給付制限・不正利得の徴収
出典: フリー百科事典『ウィキペディア(Wikipedia)』 (2022/05/02 03:15 UTC 版)
「健康保険」の記事における「給付制限・不正利得の徴収」の解説
被保険者又は被保険者であった者が、自己の故意の犯罪行為により、又は故意に給付事由を生じさせたときは、当該給付事由に係る保険給付は行われない(絶対的給付制限、第116条)。被扶養者についても同様である(第112条)。ただしこれらの場合であっても、埋葬料(埋葬費)については支給する扱いとなっている。 絶対的給付制限を行うには、行為の遂行中に事故が発生したという関係のみでは不十分で、その行為が事故発生の主たる原因であると考える相当因果関係が両者の間にあることが必要である(昭和35年4月27日保分発3030号)。 自殺未遂の場合は、保険給付は行わないが、精神疾患等に起因する自殺未遂については、「故意」にあたらないとして保険給付は行われる。 被保険者が被扶養者を「自己の故意の犯罪行為」によって負傷させた場合、原則として被扶養者は保険給付の対象とならない。ただし配偶者たる被保険者の暴力により負傷した被扶養者が申し出たときは、被扶養者から外れるまでの間に緊急的に受診した場合は保険給付の対象となる。 被保険者が闘争、泥酔又は著しい不行跡によって給付事由を生じさせたときは、当該給付事由に係る保険給付はその全部又は一部を行わないことができる(相対的給付制限、第117条)。保険給付を受ける者が正当な理由なく文書その他の物件の提出若しくは提出命令に従わず、又は職員の質問若しくは診断に対し答弁もしくは受診を拒んだときも同様である。 ここでいう「給付事由」とは、「闘争、泥酔又は著しい不行跡」によってその際に生じさせた給付事由をいう。

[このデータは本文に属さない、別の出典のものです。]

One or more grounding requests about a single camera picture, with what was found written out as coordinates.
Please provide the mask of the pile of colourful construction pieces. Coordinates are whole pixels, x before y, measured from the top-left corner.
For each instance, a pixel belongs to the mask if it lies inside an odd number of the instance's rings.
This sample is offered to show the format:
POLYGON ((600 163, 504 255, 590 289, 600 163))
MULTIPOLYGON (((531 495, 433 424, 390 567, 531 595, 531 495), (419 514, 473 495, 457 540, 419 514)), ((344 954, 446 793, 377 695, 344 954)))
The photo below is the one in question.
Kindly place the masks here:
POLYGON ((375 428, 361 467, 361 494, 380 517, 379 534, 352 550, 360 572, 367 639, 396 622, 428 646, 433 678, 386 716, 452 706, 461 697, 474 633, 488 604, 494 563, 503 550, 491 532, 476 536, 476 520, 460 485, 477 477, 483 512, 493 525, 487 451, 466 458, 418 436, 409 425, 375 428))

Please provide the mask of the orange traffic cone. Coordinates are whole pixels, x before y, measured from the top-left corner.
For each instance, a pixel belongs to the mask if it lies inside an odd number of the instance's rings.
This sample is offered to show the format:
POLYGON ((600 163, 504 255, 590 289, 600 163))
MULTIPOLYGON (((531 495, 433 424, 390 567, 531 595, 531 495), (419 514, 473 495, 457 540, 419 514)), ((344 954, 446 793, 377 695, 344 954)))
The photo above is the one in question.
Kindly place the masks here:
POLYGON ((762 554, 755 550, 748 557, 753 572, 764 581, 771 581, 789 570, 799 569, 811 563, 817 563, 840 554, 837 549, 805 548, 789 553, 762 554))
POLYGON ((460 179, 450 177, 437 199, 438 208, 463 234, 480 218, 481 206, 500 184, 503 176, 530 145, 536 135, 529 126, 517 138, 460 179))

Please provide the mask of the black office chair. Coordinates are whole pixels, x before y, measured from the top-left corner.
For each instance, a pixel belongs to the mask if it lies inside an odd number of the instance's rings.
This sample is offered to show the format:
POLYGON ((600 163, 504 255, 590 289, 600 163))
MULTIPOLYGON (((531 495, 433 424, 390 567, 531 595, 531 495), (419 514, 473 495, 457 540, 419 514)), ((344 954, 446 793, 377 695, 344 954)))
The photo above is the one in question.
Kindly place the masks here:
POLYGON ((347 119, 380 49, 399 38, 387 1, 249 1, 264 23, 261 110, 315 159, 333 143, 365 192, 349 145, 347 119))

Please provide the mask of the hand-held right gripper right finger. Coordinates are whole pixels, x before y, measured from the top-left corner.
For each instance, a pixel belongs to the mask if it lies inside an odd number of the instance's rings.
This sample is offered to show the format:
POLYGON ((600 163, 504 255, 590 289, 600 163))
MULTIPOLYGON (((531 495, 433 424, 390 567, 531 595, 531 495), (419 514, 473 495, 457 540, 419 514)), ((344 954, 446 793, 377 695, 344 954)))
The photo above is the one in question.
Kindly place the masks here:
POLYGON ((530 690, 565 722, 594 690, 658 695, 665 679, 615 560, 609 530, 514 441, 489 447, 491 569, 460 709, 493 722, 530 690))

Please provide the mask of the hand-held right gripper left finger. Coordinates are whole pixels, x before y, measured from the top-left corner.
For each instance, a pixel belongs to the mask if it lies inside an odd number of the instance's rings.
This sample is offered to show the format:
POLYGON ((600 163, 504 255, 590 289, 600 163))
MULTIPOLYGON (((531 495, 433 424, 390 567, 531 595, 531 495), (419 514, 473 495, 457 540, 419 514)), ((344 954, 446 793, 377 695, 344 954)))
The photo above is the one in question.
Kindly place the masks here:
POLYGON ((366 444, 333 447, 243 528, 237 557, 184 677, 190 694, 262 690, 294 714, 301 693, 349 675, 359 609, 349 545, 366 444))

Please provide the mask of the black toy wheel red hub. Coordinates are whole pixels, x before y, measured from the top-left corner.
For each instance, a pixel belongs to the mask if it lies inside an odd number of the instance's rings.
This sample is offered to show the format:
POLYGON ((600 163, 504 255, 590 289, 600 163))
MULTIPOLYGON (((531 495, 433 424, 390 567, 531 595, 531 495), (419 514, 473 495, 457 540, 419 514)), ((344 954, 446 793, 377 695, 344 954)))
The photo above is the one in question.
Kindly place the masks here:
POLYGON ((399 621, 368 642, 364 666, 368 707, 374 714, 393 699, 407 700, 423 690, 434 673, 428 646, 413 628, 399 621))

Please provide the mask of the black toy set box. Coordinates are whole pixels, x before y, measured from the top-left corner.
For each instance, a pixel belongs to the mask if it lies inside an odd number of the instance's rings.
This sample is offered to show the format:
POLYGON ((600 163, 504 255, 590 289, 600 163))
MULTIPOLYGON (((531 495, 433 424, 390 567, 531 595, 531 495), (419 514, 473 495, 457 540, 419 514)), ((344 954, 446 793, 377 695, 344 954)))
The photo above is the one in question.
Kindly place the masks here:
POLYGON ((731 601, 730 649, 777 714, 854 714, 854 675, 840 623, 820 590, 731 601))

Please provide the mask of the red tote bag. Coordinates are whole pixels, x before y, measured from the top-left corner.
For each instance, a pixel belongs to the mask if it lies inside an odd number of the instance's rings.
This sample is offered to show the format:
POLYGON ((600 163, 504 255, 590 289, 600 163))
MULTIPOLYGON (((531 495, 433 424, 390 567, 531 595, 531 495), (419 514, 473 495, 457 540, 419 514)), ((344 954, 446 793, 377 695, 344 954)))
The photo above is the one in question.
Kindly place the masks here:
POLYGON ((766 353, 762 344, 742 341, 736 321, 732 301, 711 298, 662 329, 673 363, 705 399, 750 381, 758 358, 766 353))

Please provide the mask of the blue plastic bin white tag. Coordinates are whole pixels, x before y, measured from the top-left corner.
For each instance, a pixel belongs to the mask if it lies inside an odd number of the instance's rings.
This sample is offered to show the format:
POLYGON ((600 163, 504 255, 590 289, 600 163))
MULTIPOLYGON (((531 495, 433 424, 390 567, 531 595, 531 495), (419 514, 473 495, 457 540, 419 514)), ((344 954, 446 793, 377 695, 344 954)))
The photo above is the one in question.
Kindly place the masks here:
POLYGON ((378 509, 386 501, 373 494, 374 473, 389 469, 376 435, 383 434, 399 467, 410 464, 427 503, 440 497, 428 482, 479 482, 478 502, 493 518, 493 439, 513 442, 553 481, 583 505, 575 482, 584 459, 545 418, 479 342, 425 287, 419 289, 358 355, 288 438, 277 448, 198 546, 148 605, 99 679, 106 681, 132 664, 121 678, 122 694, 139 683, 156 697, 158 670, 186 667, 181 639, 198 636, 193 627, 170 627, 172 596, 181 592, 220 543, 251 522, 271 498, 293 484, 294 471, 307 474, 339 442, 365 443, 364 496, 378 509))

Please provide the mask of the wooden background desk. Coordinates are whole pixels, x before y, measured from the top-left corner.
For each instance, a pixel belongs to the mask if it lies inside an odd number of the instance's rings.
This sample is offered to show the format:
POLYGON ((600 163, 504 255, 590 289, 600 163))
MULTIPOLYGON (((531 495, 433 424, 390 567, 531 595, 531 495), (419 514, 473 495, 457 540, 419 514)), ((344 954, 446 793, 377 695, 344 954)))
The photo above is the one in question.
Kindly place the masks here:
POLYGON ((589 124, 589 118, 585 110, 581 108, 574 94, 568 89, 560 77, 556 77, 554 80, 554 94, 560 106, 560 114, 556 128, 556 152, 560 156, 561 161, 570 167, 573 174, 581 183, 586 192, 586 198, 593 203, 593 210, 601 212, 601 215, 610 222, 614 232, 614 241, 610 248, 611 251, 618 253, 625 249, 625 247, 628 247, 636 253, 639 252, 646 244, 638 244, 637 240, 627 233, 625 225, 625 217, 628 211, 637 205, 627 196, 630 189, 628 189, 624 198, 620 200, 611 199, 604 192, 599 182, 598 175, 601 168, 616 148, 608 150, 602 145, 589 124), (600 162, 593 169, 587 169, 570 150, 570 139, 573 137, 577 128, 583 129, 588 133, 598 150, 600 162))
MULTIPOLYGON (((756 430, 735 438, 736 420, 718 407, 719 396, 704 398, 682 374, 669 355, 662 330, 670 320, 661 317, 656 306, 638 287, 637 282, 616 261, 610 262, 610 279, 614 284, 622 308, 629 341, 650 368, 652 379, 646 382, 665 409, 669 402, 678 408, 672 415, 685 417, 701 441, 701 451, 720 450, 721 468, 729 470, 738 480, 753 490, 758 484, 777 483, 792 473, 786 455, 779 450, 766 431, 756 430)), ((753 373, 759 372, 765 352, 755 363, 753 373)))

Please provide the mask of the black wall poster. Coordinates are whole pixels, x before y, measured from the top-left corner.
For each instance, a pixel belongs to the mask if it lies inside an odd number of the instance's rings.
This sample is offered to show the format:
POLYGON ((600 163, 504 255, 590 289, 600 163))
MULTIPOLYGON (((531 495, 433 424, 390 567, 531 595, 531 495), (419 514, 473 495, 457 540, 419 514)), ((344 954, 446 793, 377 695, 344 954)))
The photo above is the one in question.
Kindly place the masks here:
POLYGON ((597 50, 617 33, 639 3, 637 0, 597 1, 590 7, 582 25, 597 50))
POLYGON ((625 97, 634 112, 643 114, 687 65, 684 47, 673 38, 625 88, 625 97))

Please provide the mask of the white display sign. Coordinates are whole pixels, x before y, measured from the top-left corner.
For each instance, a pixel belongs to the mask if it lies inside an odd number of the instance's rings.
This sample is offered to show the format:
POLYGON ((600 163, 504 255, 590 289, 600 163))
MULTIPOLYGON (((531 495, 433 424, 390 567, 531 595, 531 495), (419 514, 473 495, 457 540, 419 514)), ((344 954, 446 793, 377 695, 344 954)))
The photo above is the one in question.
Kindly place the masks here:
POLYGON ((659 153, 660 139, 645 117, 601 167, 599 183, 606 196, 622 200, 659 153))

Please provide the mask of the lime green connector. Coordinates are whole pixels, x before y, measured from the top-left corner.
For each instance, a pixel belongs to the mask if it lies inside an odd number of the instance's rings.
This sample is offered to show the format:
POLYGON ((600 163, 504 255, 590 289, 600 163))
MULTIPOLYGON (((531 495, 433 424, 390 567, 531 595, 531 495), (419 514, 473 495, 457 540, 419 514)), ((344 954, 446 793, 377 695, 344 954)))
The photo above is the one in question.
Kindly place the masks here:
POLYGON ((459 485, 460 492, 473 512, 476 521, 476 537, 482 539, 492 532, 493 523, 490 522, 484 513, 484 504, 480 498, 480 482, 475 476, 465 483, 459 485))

したがって、被保険者であり数日前闘争したことがあるも幸いにしてその当時においては何等の給付事由を生じなかった後に一方がこの怒りを晴らそうとして数日後に不意に危害を加えられたものについては「闘争によって給付事由を生じさせた」場合には該当しない(昭和2年4月27日保理1956号)。 被保険者又は被保険者であった者が、正当な理由なく療養に関する指示に従わないときは、保険給付の一部を行わないことができる(一部制限、第119条)。 保険者は、偽りその他不正行為により、保険給付を受け、または受けようとした者に対し、6月以内の期間を定め、その者に支給すべき傷病手当金又は出産手当金の全部または一部を支給しない旨の決定をすることができる。ただし、偽りその他不正行為があった日から1年を経過したときは、当該給付制限を行うことはできない(第120条)。 偽りその他不正の行為によって保険給付を受けた者があるときは、保険者は、その者からその給付の価額の全部又は一部を徴収することができる(第58条1項)。この場合において、事業主が虚偽の報告若しくは証明をし、又は保険医若しくは主治医が、保険者に提出されるべき診断書に虚偽の記載をしたため、その保険給付が行われたものであるときは、保険者は、当該事業主、保険医又は主治医に対し、保険給付を受けた者に連帯して前項の徴収金を納付すべきことを命ずることができる(第58条2項)。 保険者は、保険医療機関・保険薬局・指定訪問看護事業者が偽りその他不正の行為によって療養の給付等に関する費用の支払を受けたときは、当該保険医療機関・保険薬局・指定訪問看護事業者に対し、その支払った額につき返還させるほか、その返還させる額の40%を支払わせることができる(第58条3項)。